15 Most Popular Japanese Street Foods You Must Try

Japanese Street Food

The unavailability of night market in Japan makes the street food Japanese culture less prominent than that of other Asian countries. Different kinds of savory and sweet delicacies, on the other hand, are constantly available during various festivals. If you are planning to visit Japan, you will notice that eating noodles on the side of the street on Tokyo or Osaka is not common. However, there are a few street food items to await once you go to Japan. You can try takoyaki and soft ice cream.

This article discusses the most popular Japanese street foods that you should taste if you ever visit Japan. Continue reading if you want to learn more about these Japanese street foods.

Japanese Street Food


Takoyaki (Octopus Balls)

Takoyaki is a popular street food snack and festival food consisting of a wheat flour-based batter baked in an unique molded pan. Tako (minced or diced octopus), tempura scraps (tenkasu), pickled ginger (beni shoga), and green onion (negi)are the common fillings. The balls are coated with a mixture of a savory brown sauce similar to a Worcestershire sauce, and Japanese mayonnaise, then topped with green laver (aonori) and dried bonito shavings (katsuobushi).

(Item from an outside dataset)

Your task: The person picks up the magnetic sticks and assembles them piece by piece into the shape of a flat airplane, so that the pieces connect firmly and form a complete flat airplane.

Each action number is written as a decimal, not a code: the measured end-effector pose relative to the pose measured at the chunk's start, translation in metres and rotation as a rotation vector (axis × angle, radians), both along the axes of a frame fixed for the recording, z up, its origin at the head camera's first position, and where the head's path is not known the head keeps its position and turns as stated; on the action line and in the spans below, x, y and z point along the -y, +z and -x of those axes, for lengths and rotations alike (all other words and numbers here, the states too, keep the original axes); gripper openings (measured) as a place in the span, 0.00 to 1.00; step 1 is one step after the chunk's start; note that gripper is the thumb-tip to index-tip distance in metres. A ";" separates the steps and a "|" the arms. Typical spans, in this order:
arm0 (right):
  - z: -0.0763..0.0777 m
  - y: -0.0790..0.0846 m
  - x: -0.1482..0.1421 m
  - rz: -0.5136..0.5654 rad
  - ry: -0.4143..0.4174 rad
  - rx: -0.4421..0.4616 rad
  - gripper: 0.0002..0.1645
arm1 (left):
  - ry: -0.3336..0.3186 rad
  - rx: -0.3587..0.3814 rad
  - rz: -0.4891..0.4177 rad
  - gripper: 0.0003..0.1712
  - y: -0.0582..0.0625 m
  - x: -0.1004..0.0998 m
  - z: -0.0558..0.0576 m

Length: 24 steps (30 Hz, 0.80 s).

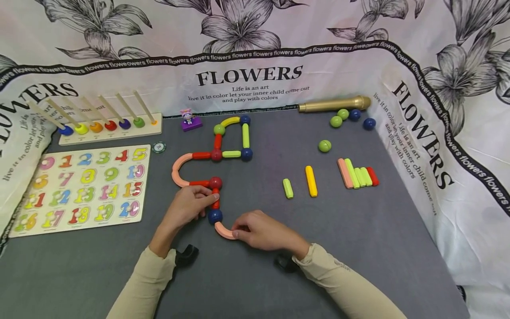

Yaki is derived from the Japanese word, yaku, a Japanese cooking method that means “to grill”, and may also be found in the names of other Japanese cuisines like okonomiyaki and ikayaki, and other popular Osakan dishes.

Takoyaki was initially popularized in Osaka, where it was invented in 1935 by a street vendor named Tomekichi Endo. Takoyaki was inspired by akashiyaki, a tiny spherical dumpling consisting of an egg-rich batter and octopus from Akashi, Hygo Prefecture. Takoyaki originated in the Kansai region of Japan and then moved to the Kant region and other parts of the country. Takoyaki is often linked with yatai street food stalls, however there are numerous well-established takoyaki speciality restaurants around Japan, especially in the Kansai area. Takoyaki is increasingly available at places including grocery stores and 24-hour convenience stores.

Aizuya in Osaka is the earliest known takoyaki shop. It has been operating since the 1930s, and was founded by Tomakichi Endo. Endo used beef and konjac in the initial takoyaki, but later swapped to the now-traditional octopus and flavored the batter. The takoyaki are then served with a brown sauce that tastes like Worcestershire. As takoyaki’s cultural range has expanded in western areas of the world, it may now be consumed with a variety of toppings and tastes. The dish, called “octopus balls,” immediately gained popularity in Japan.



Another popular street food snack is Dango. It is a skewered rice dumpling made with uruchi and glutinous rice flour. It has a chewy texture like a mochi, and can be coated or glazed in a variety of ways. Dango is normally finished circular shaped and served on a skewer with three to five dango. Dango is usually classified as wagashi and is frequently eaten with green tea. It is consumed all year, but different types are usually consumed throughout specific seasons.

There are several various kinds of dango, but mitarashi dango is one of the most popular. A sweet salty soy sauce glaze, mixed with sugar, and starch. Hanami dango, which is a tri-colored dango, kinako dango, which is sprinkled with toasted soy flour, and anko dango, which is coated with red bean paste, are all popular forms of dango.


Kakigori (Shaved Ice)

Kakigori is a shaved ice delicacy from Japan that is flavored with syrup and a sweetener, usually condensed milk. Kakigori is similar to shaved ice in the West, it is usually available in unique flavors such as matcha green tea and lemon. Mochi balls, whipped cream, and sweet red bean paste are also included in the Japanese shaved ice.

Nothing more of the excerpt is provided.